Supplied data.
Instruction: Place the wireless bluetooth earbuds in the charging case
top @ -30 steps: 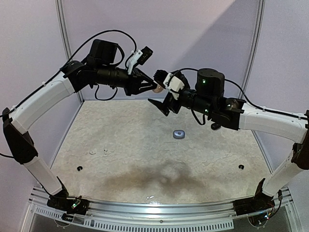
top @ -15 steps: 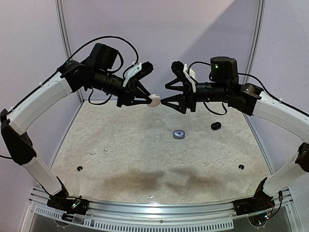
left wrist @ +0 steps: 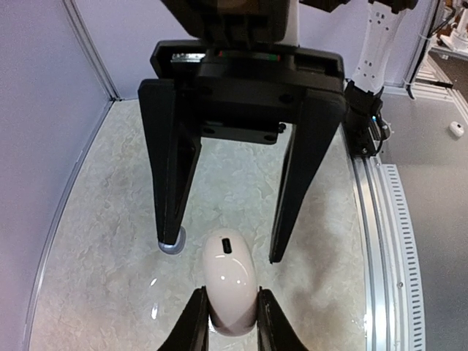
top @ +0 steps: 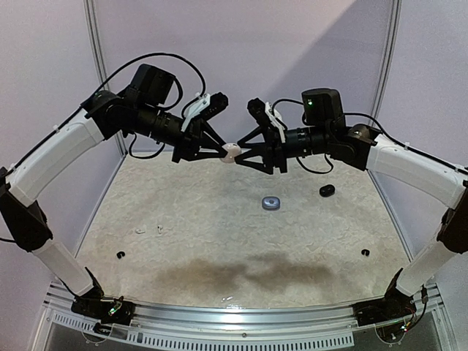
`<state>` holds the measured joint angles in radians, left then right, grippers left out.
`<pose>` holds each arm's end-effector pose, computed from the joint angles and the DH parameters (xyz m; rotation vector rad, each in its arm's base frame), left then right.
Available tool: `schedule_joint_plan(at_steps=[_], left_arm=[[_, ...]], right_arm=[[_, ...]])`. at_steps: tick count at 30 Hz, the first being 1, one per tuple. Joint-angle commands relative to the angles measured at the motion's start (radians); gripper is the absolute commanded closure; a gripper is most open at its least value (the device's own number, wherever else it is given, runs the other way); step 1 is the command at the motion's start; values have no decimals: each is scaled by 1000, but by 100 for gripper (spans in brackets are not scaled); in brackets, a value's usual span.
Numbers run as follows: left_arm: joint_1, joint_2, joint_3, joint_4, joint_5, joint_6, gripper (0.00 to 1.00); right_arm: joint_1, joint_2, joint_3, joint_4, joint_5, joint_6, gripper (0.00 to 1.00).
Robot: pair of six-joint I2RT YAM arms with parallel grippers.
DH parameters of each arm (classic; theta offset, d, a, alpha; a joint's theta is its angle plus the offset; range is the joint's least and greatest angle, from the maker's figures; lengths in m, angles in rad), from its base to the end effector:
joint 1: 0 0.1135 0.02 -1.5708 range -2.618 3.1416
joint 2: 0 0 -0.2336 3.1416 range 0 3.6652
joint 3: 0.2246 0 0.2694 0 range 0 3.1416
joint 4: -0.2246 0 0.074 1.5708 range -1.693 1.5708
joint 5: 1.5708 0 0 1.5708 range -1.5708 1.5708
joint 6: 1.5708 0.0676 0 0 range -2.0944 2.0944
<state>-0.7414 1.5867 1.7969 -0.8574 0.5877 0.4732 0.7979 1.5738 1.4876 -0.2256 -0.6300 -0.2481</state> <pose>0.2490 -0.2788 0.3820 1.5136 1.6028 -0.7988 0.2577 0.3213 0.3448 -1.3275 1.4079 0.9627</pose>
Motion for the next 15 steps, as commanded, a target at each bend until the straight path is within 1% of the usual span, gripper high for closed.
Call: schedule_joint_plan(at_steps=[1, 4, 5, 7, 9, 12, 15], left_arm=[[-2, -32, -30, 42, -55, -100, 100], [15, -53, -58, 118, -76, -190, 100], [15, -58, -64, 122, -67, -174, 100], [2, -50, -54, 57, -65, -40, 100], [-1, -38, -35, 5, -86, 30, 100], [-2, -41, -31, -22, -65, 81, 100], [-5, -39, -30, -21, -58, 78, 100]], right_arm=[[-7, 9, -6, 4, 10, 28, 43], [-22, -20, -60, 84, 29, 76, 37], [-24, -30, -78, 109, 38, 87, 35], [-25, -55, -99, 130, 61, 88, 34], [-25, -62, -95, 113, 79, 75, 34], [-25, -44, -59, 83, 66, 66, 35], [-24, -16, -39, 102, 3, 75, 40]])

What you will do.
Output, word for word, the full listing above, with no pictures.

Response to this exercise.
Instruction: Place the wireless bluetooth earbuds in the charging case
top @ -30 steps: 
top @ -15 steps: 
left wrist @ +0 steps: 
top @ +0 steps: 
`<state>` holds the measured joint angles in radians, left then right, grippers left out.
`<pose>` holds each arm's end-effector pose, computed from the joint angles and the DH parameters (xyz m; rotation vector rad, each in its arm's base frame), left then right.
Available tool: `schedule_joint_plan(at_steps=[_], left_arm=[[_, ...]], right_arm=[[_, ...]])`. at_steps: tick count at 30 Hz, the first being 1, one per tuple. Joint-angle commands relative to the angles measured at the motion's start (radians); gripper is the absolute commanded closure; a gripper is most open at its least value (the device's own number, wherever else it is given, runs the other way); step 1 is the command at the motion's start; values have no decimals: each is scaled by 1000, but by 100 for gripper (spans in brackets are not scaled); in brackets, a value's usual span.
Numbers run as follows: left_arm: joint_1, joint_2, joint_3, joint_4, joint_5, joint_6, gripper (0.00 to 1.00); right_arm: joint_1, joint_2, joint_3, joint_4, joint_5, joint_6, gripper (0.00 to 1.00).
Robot: pair of six-joint I2RT YAM arms with parallel grippers.
DH parameters of each arm (classic; theta offset, d, a, alpha; a joint's theta is its angle plus the offset; range is the joint's least and greatest angle, from the maker's figures; lengths in m, angles in rad), from its base to the end effector:
joint 1: 0 0.1135 0.02 -1.5708 range -2.618 3.1416
joint 2: 0 0 -0.2336 3.1416 range 0 3.6652
joint 3: 0.2246 0 0.2694 0 range 0 3.1416
joint 4: -0.2246 0 0.074 1.5708 range -1.693 1.5708
joint 5: 1.5708 0 0 1.5708 range -1.5708 1.5708
joint 6: 1.5708 0.0676 0 0 range -2.0944 2.0944
<state>-0.7414 1.5867 1.7969 -0.8574 0.5877 0.4732 0.7979 1.5738 1.4876 -0.2256 -0.6300 -0.2481</state> <pose>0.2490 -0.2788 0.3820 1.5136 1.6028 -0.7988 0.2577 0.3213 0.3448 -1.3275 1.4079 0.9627</pose>
Motion for the next 15 steps, as commanded, a target at each bend until the straight path is within 1% of the usual span, gripper high for closed.
Call: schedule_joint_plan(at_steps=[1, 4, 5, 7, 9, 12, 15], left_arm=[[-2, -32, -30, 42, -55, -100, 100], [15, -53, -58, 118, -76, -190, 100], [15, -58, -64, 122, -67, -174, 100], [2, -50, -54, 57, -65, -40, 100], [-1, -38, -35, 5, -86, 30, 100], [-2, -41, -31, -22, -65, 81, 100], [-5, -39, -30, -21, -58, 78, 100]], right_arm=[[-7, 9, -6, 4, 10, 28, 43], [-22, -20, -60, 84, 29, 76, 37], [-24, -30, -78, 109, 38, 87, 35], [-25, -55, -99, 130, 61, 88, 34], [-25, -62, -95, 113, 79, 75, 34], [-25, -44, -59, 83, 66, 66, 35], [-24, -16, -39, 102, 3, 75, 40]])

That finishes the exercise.